Below is some data. Retype exactly the lines starting at the one with "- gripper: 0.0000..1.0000" and ending at the one with "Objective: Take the".

Extracted records START

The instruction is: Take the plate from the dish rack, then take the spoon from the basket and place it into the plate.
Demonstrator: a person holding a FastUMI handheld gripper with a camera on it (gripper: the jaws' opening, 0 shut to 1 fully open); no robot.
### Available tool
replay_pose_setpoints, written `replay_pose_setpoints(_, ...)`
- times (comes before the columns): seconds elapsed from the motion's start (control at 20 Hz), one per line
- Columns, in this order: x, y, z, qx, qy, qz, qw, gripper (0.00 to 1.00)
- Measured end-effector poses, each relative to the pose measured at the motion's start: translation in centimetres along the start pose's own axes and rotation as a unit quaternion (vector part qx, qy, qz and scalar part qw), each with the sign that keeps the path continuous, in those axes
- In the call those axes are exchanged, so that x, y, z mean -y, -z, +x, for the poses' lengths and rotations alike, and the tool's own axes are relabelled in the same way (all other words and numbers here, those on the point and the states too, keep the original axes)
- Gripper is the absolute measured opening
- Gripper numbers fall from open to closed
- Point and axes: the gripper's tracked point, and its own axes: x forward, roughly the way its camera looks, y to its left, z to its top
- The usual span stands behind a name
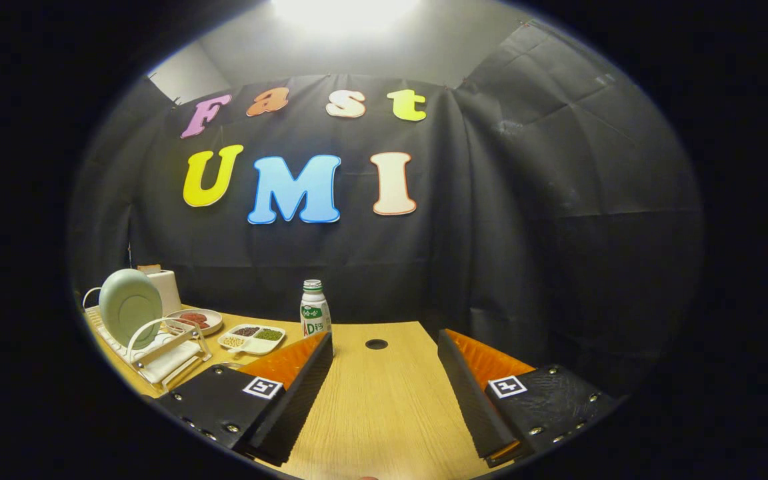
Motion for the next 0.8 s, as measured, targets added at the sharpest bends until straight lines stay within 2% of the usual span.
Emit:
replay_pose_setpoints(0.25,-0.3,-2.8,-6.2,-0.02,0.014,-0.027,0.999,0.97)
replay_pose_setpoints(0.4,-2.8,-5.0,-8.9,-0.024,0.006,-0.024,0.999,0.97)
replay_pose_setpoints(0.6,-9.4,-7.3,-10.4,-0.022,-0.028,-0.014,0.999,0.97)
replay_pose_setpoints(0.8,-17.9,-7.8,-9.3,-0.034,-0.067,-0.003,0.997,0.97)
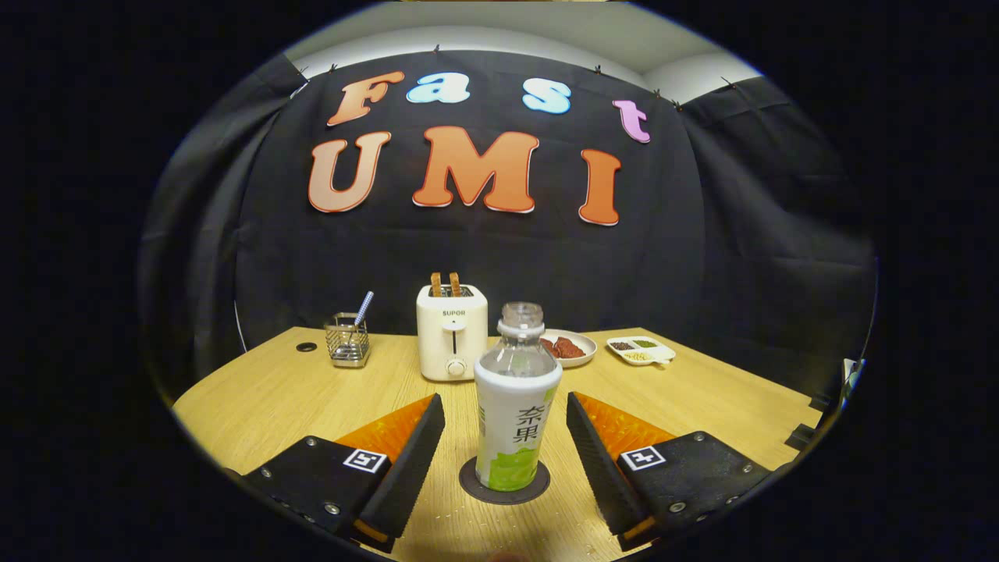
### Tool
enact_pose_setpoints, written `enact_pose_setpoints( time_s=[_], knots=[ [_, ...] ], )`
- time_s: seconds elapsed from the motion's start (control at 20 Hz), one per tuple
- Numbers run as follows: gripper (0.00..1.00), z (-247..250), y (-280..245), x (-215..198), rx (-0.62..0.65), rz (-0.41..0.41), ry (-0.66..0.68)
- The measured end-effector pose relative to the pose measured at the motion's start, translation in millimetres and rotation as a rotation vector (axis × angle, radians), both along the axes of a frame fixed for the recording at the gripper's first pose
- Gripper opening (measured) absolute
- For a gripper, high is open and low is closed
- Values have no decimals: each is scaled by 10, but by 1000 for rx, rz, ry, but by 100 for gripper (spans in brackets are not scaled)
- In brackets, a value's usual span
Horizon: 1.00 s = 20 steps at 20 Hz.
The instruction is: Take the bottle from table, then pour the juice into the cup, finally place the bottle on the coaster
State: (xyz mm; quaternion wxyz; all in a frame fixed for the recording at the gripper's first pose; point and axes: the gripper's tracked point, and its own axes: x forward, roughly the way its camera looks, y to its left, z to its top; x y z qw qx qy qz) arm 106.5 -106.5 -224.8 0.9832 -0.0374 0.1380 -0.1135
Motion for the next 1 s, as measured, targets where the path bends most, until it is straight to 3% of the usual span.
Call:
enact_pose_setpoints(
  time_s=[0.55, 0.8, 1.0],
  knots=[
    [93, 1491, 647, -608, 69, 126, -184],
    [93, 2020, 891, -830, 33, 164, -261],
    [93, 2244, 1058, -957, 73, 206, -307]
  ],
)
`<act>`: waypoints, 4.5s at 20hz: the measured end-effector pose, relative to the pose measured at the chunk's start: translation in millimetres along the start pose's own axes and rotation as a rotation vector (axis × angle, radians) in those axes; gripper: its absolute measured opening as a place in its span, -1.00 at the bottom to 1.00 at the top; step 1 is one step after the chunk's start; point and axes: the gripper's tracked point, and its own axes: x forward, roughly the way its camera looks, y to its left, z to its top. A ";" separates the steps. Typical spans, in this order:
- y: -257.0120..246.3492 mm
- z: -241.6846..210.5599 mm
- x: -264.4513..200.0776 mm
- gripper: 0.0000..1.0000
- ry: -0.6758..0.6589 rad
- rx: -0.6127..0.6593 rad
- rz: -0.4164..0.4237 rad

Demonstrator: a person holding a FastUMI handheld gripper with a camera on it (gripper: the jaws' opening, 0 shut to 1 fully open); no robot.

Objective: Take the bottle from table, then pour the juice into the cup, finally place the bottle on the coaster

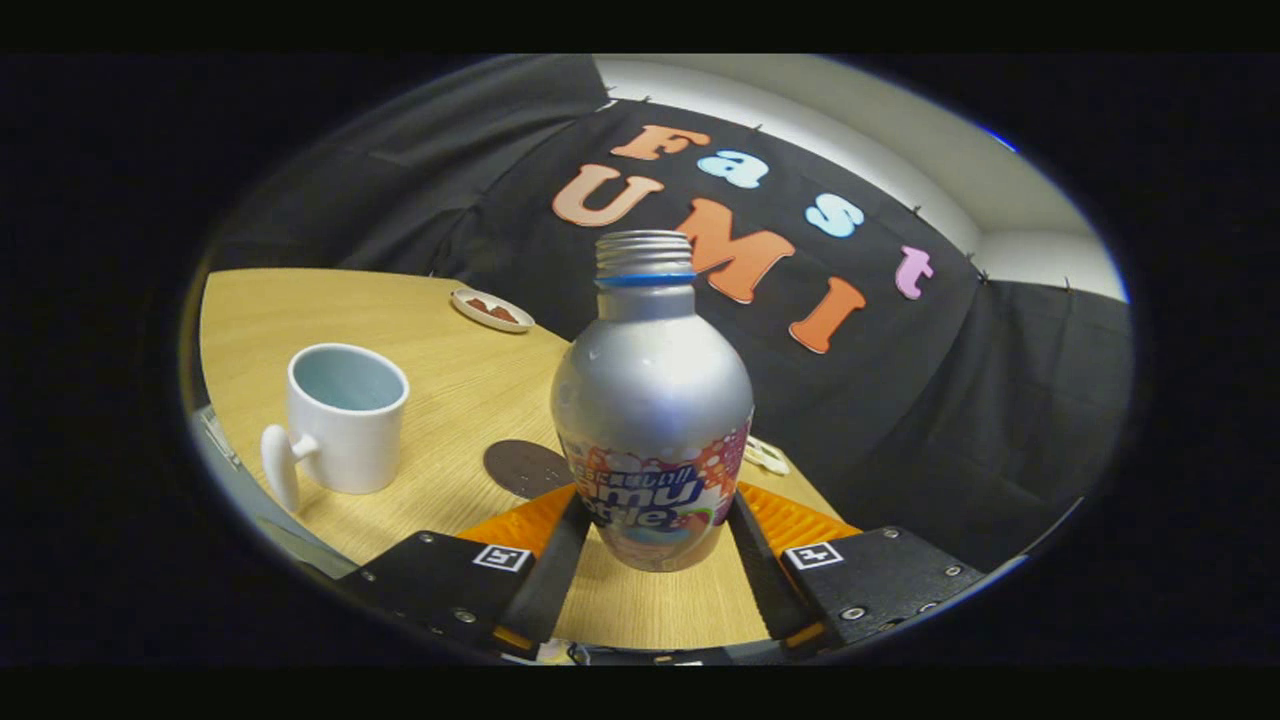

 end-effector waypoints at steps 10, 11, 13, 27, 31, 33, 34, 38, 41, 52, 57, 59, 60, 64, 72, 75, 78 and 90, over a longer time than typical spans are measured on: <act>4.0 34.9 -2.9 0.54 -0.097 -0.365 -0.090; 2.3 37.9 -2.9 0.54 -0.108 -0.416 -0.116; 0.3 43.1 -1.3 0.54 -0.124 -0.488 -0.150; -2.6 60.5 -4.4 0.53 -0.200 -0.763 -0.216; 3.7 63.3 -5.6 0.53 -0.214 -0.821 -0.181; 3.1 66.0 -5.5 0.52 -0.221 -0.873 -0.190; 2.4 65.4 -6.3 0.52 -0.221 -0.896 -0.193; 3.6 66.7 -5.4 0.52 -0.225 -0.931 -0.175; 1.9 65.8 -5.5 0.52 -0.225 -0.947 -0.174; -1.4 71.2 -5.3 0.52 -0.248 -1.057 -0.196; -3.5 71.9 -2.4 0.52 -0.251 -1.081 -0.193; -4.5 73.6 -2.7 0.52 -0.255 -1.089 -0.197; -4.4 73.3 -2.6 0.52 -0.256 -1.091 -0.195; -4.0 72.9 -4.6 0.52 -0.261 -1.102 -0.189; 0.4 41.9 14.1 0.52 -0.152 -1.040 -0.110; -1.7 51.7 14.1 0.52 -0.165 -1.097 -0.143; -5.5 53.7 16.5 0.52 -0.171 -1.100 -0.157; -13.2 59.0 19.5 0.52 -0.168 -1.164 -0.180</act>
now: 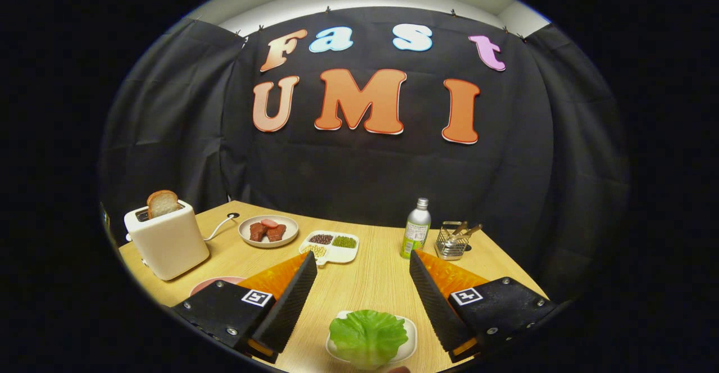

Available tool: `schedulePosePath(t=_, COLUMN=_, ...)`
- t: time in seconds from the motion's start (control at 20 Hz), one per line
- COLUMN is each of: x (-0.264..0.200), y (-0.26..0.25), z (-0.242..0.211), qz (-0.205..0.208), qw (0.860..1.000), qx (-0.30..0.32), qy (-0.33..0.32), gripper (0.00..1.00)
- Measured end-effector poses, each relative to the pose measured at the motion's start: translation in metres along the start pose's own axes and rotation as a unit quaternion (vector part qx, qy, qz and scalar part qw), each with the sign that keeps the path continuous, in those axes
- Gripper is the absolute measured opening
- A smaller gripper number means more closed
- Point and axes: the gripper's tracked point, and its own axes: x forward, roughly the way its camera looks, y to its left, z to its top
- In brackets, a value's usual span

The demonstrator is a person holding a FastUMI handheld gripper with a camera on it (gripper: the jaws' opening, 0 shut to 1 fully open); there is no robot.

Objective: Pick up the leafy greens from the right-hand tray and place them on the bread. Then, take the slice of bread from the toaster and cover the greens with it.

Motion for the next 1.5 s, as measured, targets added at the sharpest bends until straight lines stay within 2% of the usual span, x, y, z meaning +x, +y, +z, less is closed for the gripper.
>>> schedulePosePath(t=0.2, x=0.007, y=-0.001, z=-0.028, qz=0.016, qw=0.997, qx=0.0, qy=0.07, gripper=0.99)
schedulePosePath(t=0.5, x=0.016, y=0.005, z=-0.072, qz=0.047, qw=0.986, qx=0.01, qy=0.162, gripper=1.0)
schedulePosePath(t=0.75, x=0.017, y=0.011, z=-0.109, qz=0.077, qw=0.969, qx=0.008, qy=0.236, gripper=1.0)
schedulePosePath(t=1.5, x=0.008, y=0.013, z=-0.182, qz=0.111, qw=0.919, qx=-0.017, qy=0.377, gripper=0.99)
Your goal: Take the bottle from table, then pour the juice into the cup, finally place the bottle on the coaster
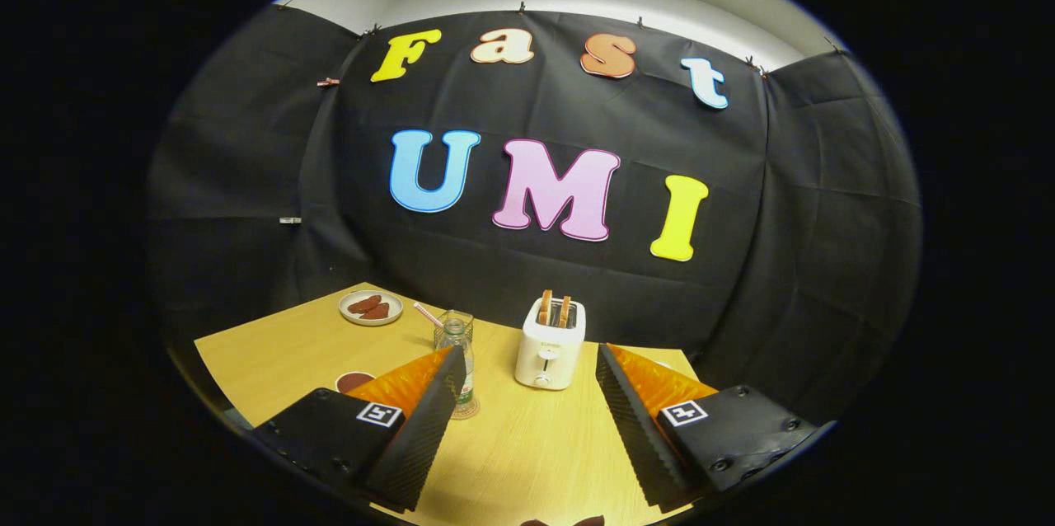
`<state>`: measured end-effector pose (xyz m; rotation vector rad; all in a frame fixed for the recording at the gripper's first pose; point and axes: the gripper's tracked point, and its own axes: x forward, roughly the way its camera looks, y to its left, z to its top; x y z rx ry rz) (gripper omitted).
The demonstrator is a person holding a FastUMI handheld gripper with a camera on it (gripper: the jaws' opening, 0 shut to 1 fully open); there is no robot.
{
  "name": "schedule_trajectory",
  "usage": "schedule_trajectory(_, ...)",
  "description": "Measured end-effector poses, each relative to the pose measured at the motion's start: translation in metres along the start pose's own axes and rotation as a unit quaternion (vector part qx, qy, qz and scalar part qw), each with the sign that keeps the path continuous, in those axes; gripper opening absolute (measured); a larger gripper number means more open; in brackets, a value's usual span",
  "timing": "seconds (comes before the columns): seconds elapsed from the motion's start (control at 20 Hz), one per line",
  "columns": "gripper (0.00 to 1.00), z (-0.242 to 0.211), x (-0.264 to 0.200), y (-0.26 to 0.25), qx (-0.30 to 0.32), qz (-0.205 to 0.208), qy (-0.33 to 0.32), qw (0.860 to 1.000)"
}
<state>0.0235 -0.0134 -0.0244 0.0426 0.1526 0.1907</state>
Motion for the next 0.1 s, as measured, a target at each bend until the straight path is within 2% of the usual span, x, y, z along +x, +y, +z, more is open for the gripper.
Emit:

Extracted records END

§ The completed task:
- gripper: 0.0000..1.0000
- ry: -0.6758..0.6589 rad
- rx: -0.6127..0.6593 rad
- rz: -0.4164..0.4237 rad

Demonstrator: a person holding a FastUMI handheld gripper with a camera on it (gripper: the jaws' opening, 0 shut to 1 fully open); no robot.

Objective: Take the bottle from table, then pour the juice into the cup, finally place the bottle on the coaster

Nothing further is needed for the exercise.